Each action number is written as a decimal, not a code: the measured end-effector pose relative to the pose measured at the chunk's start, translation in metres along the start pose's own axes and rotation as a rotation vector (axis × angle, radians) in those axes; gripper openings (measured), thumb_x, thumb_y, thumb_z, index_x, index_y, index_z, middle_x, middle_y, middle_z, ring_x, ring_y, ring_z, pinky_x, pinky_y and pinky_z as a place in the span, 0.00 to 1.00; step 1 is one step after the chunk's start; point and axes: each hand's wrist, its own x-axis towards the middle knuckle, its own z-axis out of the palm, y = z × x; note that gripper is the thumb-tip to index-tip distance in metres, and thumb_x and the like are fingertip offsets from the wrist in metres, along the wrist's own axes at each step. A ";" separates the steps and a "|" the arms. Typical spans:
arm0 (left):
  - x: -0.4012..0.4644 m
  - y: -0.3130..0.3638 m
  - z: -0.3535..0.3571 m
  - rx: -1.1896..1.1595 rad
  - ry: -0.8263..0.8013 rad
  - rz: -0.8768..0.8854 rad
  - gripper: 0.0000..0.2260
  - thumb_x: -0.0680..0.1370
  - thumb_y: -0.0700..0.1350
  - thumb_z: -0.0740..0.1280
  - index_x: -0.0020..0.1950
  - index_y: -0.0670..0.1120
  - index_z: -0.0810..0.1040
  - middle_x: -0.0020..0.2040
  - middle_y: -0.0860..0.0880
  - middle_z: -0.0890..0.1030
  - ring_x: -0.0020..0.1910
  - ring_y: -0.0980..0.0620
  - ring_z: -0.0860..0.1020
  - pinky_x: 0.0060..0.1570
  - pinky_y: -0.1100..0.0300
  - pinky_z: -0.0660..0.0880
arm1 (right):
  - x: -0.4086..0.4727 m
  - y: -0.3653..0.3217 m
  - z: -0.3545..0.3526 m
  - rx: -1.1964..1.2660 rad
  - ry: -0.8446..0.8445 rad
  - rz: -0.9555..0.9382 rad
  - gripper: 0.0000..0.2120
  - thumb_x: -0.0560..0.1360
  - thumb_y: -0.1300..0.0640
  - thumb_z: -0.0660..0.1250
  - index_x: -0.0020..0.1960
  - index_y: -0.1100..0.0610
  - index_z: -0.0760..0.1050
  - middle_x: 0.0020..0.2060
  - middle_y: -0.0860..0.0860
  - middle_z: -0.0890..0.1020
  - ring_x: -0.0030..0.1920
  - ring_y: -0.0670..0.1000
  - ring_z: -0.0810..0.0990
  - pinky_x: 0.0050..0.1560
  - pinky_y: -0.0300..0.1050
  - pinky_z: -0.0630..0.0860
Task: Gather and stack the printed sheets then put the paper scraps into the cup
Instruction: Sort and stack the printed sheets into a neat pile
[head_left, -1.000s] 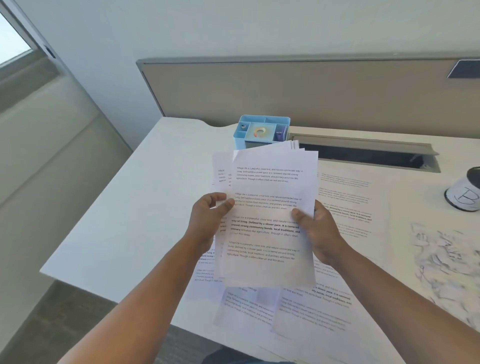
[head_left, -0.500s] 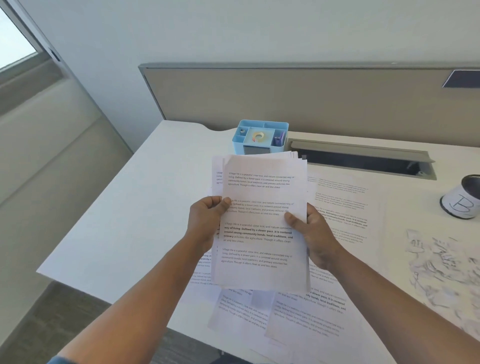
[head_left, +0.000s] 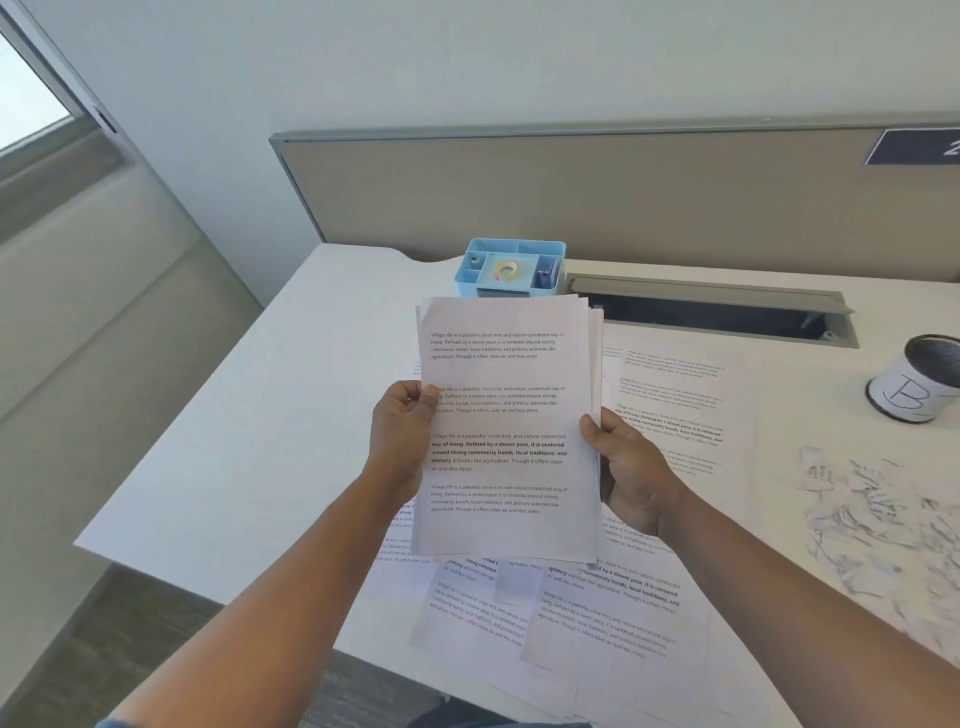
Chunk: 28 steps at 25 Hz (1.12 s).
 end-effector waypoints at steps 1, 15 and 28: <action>-0.001 0.000 0.001 0.006 0.001 0.004 0.07 0.85 0.44 0.65 0.48 0.45 0.75 0.43 0.47 0.86 0.42 0.44 0.83 0.49 0.39 0.83 | 0.000 0.000 -0.001 -0.009 0.004 0.001 0.15 0.85 0.53 0.60 0.69 0.55 0.75 0.62 0.56 0.84 0.63 0.61 0.82 0.68 0.69 0.73; -0.016 -0.008 0.010 0.259 -0.039 0.040 0.06 0.87 0.48 0.58 0.55 0.49 0.73 0.50 0.45 0.87 0.44 0.43 0.85 0.47 0.37 0.83 | -0.022 -0.002 -0.012 0.023 -0.022 -0.014 0.15 0.84 0.50 0.61 0.69 0.51 0.74 0.62 0.52 0.84 0.62 0.56 0.83 0.64 0.61 0.78; -0.012 -0.016 0.007 -0.083 -0.368 -0.288 0.15 0.84 0.39 0.65 0.71 0.42 0.74 0.64 0.39 0.83 0.61 0.37 0.82 0.56 0.37 0.81 | -0.021 -0.008 -0.017 -0.065 0.005 -0.099 0.16 0.83 0.68 0.62 0.68 0.56 0.73 0.59 0.56 0.85 0.59 0.60 0.84 0.57 0.58 0.81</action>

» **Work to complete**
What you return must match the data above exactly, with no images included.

» **Solved exercise**
Each action number is written as a decimal, not a code: the measured end-effector pose relative to the pose measured at the chunk's start, translation in metres along the start pose's own axes and rotation as a rotation vector (axis × angle, radians) in those axes; gripper openings (measured), thumb_x, thumb_y, thumb_z, index_x, index_y, index_z, middle_x, middle_y, middle_z, ring_x, ring_y, ring_z, pinky_x, pinky_y and pinky_z as a place in the span, 0.00 to 1.00; step 1 is one step after the chunk's start; point and axes: each hand's wrist, its own x-axis towards the middle knuckle, its own z-axis out of the palm, y = z × x; note that gripper is the thumb-tip to index-tip distance in metres, and thumb_x and the like are fingertip offsets from the wrist in metres, along the wrist's own axes at each step. A ";" separates the steps and a "|" the arms. Typical spans:
arm0 (left):
  - x: -0.4012..0.4644 m
  - y: -0.3130..0.3638 m
  - z: -0.3535..0.3571 m
  - rx: -1.1896..1.1595 rad
  - ry: -0.8263..0.8013 rad
  - rz: -0.8768..0.8854 rad
  - gripper: 0.0000..0.2260
  - thumb_x: -0.0680..0.1370
  - thumb_y: -0.0700..0.1350
  - thumb_z: -0.0740..0.1280
  - index_x: -0.0020..0.1950
  - index_y: -0.0670..0.1120
  - index_z: -0.0810..0.1040
  - middle_x: -0.0020..0.2040
  - middle_y: -0.0860..0.0880
  - middle_z: -0.0890..0.1030
  - ring_x: -0.0020..0.1910
  - ring_y: -0.0980..0.0620
  - ring_z: -0.0860..0.1020
  - pinky_x: 0.0060..0.1570
  - pinky_y: -0.1100..0.0300
  - pinky_z: -0.0660..0.0880
arm1 (right):
  - x: -0.4086..0.4727 m
  - y: -0.3653..0.3217 m
  - z: -0.3545..0.3526 m
  - rx: -1.1964..1.2660 rad
  - ry: -0.8446..0.8445 rad
  - rz: -0.9555..0.9382 rad
  - gripper: 0.0000..0.2120
  - thumb_x: -0.0560..0.1360
  - thumb_y: -0.1300..0.0640
  - thumb_z: -0.0660..0.1250
  - index_x: -0.0020..0.1960
  - index_y: -0.1100..0.0610
  - index_z: -0.0760..0.1050
  - middle_x: 0.0020..0.2060
  - middle_y: -0.0860..0.0860
  - middle_z: -0.0890..0.1020
  - ring_x: -0.0030..0.1920
  - ring_y: -0.0670..0.1000
  - ring_z: -0.0810..0.0990
  - pinky_x: 0.0050..0.1560
  - pinky_y: -0.0300..0.1050
  - pinky_z: -0.0630..0.0860
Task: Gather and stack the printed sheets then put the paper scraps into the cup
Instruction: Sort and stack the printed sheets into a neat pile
[head_left, -1.000s] 
[head_left, -0.500s] 
[head_left, +0.000s] 
Chunk: 28 steps at 25 Hz (1.12 s).
 end-effector waypoints at steps 1, 15 and 28: <action>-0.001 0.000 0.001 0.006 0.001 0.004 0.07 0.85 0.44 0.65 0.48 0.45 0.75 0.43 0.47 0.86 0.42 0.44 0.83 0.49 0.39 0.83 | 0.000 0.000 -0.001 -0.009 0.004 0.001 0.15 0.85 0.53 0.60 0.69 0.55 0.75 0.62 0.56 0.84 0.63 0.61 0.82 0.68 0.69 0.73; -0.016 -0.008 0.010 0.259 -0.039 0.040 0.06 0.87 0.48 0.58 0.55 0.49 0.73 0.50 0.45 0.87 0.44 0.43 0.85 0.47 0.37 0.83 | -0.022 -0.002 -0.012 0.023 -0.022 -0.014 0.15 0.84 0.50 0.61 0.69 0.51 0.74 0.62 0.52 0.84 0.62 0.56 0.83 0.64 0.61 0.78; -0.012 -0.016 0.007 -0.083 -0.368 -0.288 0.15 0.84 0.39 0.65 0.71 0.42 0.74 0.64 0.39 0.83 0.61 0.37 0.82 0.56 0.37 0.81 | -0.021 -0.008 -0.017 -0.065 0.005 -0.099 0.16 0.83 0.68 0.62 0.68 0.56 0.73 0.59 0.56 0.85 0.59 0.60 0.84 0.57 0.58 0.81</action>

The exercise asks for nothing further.